Instructions to follow: Report each line of the data that contains the string "metal".

Extracted data:
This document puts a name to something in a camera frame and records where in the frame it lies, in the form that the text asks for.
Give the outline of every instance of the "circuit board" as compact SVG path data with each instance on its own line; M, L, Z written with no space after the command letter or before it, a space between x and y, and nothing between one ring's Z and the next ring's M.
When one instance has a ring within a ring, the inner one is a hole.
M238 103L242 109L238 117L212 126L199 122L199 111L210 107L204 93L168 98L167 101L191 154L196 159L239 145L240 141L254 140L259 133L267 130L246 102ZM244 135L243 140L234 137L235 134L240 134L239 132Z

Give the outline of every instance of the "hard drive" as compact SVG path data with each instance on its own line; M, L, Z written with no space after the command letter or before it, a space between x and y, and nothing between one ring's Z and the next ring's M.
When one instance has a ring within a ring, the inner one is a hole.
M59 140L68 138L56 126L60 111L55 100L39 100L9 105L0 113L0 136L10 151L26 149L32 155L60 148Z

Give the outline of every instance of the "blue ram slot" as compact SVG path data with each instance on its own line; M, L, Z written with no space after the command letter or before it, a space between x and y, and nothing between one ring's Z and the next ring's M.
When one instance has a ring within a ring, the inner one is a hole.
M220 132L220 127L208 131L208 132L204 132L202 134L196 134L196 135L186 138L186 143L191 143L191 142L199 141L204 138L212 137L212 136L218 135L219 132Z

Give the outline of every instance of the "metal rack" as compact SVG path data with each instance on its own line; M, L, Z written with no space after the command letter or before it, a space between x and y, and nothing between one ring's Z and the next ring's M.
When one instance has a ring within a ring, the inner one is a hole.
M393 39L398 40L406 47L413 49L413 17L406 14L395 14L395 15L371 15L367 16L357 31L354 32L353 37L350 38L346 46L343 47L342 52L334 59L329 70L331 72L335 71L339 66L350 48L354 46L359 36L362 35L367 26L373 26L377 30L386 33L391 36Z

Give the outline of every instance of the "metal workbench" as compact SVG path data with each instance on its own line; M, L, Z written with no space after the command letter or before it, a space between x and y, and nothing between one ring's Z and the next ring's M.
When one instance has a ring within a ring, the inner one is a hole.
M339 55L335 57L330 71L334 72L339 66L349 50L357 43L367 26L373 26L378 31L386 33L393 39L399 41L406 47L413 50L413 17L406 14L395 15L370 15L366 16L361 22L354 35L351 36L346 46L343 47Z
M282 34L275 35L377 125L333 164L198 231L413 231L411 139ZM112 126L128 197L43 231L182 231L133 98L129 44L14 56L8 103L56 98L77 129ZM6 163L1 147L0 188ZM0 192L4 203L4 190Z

Solved problem:
Give the outline of every instance of the "metal rack" as compact SVG path data with each instance on its own line; M, L, Z written with no space after the command letter or before it, a space between x and y, and nothing between one ring's Z and the next ring's M.
Give the outline of every instance of the "metal workbench" as compact SVG path data with each instance on its own line; M, L, Z written with no space after the command letter or before it, a space between x and y, and nothing between one ring's Z and the next ring's M.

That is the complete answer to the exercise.